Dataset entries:
------------------------------------------------

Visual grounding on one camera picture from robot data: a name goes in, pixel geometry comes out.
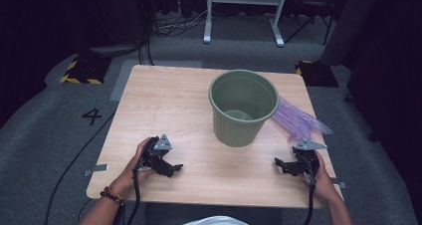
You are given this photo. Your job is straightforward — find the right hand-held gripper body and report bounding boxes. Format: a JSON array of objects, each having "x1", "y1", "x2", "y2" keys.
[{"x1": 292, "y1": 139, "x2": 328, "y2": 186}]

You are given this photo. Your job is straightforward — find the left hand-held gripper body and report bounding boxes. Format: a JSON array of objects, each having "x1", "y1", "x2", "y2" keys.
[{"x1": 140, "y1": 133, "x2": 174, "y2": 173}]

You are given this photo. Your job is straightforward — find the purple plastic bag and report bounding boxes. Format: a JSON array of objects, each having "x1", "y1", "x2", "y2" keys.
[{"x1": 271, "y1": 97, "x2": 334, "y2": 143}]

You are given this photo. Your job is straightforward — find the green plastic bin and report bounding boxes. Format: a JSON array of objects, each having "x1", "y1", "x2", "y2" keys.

------------------------------------------------

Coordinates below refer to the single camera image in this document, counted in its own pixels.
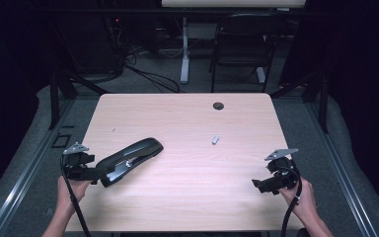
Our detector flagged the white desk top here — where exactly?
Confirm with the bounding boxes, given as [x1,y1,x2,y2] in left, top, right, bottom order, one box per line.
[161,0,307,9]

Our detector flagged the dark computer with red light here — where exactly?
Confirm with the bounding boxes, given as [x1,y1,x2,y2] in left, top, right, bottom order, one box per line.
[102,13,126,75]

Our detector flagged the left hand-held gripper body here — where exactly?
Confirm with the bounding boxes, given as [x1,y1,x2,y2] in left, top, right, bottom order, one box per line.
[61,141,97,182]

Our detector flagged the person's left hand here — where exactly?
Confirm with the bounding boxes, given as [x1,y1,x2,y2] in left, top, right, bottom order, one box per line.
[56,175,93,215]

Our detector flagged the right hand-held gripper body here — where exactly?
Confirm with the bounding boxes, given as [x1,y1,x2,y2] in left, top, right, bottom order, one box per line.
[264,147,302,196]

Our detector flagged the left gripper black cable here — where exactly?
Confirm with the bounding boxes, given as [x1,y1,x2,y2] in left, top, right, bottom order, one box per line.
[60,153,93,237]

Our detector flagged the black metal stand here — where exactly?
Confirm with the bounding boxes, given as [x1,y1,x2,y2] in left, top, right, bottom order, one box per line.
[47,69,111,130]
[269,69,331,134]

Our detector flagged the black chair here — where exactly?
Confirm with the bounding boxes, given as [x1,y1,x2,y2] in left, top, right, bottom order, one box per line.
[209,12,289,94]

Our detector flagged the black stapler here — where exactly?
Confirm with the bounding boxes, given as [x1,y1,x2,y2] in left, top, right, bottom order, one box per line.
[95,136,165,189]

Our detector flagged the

------------------------------------------------

**AIM OF THE EXERCISE:** Transcribe only the lines above that start at the line containing "Visual grounding on" and end at the line containing "find the green". Omit pictures.

**ANSWER AREA:**
Visual grounding on one camera picture from robot data: a name goes in, pixel geometry comes out.
You are given this photo. Your job is straightforward — find the right hand-held gripper body and report bounding boxes. Format: a JSON array of objects, each having "x1", "y1", "x2", "y2" keys.
[{"x1": 292, "y1": 139, "x2": 328, "y2": 186}]

You are given this photo. Your job is straightforward — find the left hand-held gripper body and report bounding boxes. Format: a JSON array of objects, each having "x1", "y1", "x2", "y2" keys.
[{"x1": 140, "y1": 133, "x2": 174, "y2": 173}]

You are given this photo. Your job is straightforward — find the purple plastic bag and report bounding boxes. Format: a JSON array of objects, each having "x1", "y1", "x2", "y2" keys.
[{"x1": 271, "y1": 97, "x2": 334, "y2": 143}]

You are given this photo. Your job is straightforward — find the green plastic bin and report bounding boxes. Format: a JSON array of objects, each having "x1", "y1", "x2", "y2" keys.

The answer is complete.